Talks about the potential for this project and NKU requests for proposals to developers date back to 2005. At least two other developers attempted to work with NKU and were unsuccessful in moving the project forward.

Adam Fishman

“Given our experience with NKU, we are not surprised that prior efforts to redevelop this prime real estate failed,” Fishman said.

Fishman said NKU recently provided a statement to the Cincinnati Enquirer about the status of the project. He said NKU officials, who were in settlement talks with Fairmount, made a misleading and disingenuous statement to the press such as saying NKU and Fairmount are discussing “next steps” related to pandemic-related challenges in the commercial real estate industry.”

“While it may be convenient for NKU to blame the pandemic, the project being stalled can’t be reduced to such generalized ‘ongoing challenges in the real estate industry,’” Fishman said, “other than the difficulty to build and finance a hotel in the midst of the COVID-related deterioration of the hospitality industry.”

Fishman said Fairmount Properties acted in good faith on the project with a vision that was consistent with the request for proposals.

He noted that Fairmount had completed the first phase of the project – the $30 million St.

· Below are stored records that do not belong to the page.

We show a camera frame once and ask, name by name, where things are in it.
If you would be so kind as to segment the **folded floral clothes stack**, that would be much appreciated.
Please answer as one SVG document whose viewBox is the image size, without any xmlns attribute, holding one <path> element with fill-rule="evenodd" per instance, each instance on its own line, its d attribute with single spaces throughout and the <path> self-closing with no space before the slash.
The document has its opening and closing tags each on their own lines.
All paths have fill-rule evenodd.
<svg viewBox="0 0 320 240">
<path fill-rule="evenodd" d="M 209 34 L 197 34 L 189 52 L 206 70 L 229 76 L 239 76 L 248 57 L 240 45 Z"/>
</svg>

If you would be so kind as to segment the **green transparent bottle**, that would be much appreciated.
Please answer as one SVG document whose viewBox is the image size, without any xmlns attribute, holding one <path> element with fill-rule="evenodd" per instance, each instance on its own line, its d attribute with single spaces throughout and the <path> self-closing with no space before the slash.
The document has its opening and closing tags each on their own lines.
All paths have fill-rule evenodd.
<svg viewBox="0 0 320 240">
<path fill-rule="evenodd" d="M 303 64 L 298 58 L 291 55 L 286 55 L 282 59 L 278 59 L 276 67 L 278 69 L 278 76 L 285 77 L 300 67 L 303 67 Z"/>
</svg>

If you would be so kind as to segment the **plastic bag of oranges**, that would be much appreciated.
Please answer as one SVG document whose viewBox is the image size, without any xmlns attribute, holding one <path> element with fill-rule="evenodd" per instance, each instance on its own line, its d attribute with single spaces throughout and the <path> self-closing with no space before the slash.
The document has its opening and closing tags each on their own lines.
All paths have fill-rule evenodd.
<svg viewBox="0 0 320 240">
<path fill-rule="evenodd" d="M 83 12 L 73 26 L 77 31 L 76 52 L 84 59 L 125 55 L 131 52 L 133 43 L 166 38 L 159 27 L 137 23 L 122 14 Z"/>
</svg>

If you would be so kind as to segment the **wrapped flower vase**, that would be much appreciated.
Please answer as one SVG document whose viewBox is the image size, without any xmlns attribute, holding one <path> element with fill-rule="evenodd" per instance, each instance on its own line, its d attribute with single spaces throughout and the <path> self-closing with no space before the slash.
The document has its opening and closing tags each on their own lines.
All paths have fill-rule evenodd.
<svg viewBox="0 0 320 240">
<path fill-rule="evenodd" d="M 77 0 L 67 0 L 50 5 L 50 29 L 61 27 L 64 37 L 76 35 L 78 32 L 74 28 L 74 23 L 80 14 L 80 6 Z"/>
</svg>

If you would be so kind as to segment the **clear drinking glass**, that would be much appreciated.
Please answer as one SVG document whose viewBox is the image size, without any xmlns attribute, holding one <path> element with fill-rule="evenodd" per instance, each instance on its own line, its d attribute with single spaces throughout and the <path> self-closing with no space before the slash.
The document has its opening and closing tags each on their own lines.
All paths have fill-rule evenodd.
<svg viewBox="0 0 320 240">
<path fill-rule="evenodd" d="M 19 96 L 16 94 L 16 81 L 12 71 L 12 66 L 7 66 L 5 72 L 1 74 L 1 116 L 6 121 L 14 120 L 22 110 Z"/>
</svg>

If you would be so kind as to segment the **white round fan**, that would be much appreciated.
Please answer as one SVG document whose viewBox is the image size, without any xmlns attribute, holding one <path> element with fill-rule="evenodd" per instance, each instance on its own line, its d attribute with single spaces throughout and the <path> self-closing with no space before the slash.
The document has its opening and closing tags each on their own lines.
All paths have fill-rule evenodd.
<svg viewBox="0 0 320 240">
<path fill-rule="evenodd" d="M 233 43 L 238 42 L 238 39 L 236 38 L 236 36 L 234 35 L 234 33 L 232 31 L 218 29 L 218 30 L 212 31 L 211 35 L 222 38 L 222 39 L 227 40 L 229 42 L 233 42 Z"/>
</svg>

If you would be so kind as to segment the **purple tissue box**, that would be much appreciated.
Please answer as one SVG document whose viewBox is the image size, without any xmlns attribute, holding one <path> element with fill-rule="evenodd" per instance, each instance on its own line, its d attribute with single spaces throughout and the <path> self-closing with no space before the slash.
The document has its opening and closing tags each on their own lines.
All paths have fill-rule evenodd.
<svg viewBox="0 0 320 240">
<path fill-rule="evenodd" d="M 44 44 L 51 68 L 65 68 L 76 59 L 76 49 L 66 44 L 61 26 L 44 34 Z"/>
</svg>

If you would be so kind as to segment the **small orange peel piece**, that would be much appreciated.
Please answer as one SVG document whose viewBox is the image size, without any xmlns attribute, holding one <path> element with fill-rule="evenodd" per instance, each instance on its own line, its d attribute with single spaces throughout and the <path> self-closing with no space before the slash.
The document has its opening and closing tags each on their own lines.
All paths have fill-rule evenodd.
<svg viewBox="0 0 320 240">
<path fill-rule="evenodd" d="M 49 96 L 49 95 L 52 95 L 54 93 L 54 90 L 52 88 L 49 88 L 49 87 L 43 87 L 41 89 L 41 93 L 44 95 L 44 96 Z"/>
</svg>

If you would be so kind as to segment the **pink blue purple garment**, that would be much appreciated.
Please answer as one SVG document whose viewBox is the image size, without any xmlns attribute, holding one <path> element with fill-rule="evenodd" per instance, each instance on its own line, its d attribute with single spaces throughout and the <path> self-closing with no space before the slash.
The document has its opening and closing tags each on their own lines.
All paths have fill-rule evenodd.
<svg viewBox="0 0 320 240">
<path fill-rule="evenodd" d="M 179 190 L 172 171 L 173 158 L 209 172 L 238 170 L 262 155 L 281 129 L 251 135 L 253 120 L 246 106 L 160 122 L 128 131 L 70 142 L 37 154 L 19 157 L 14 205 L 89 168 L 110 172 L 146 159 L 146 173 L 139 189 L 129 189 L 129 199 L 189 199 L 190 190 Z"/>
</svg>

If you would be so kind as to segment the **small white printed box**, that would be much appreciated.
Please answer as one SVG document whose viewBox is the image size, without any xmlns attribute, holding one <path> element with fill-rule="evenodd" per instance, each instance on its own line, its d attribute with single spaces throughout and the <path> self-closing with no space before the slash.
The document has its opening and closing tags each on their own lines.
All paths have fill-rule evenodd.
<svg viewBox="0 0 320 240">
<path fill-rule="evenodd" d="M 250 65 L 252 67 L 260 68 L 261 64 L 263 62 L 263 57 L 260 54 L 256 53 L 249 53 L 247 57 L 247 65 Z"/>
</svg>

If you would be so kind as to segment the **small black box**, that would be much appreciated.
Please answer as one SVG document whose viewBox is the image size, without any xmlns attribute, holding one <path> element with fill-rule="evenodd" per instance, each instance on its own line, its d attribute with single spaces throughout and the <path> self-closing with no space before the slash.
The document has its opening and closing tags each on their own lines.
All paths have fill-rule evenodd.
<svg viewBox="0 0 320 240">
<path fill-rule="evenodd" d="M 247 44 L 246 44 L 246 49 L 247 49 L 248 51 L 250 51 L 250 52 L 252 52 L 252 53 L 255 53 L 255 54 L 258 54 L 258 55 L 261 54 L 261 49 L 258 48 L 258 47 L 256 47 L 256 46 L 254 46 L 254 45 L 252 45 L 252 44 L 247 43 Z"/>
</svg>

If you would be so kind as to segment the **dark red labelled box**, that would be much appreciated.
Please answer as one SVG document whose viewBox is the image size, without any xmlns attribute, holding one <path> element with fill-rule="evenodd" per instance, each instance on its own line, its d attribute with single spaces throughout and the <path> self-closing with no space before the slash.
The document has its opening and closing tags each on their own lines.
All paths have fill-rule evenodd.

Elizabeth Medical Office building on time and on budget – and retail pre-leasing efforts for the Northern Pointe project were “tracking toward a vibrant mixed-use district, with a range of dining and retail options.

Fairmount arranged financing for Phase 2 of the project, and “the financial structure would have been enormously beneficial to NKU,” Fishman said.

Fishman said NKU, as the only governing authority with approval rights, asked Fairmount to work with the city and county – “who were not parties to the lease agreement and were adding layers of costly delays, additional design work and unrealistic expectations for the hotel which was not feasible in the middle of the pandemic.

NKU President Ashish Vaidya

“We tried to be cooperative with all and incurred significant costs in the process.”

Fishman said given Fairmount’s substantial progress with all aspects of the project, we were “surprised that NKU abruptly pulled the plug on the project.”

Fairmount has created over $1 billion in mixed-use developments with a specialty in creating thriving college towns, he said.

“We are disappointed the project has not come to fruition and we have never experienced anything like this in our company’s history,” Fishman said. “That said, for the good of the region, we sincerely hope this project goes forward.”

As of late Tuesday, the case had not been assigned to a specific judge in Franklin Circuit Court.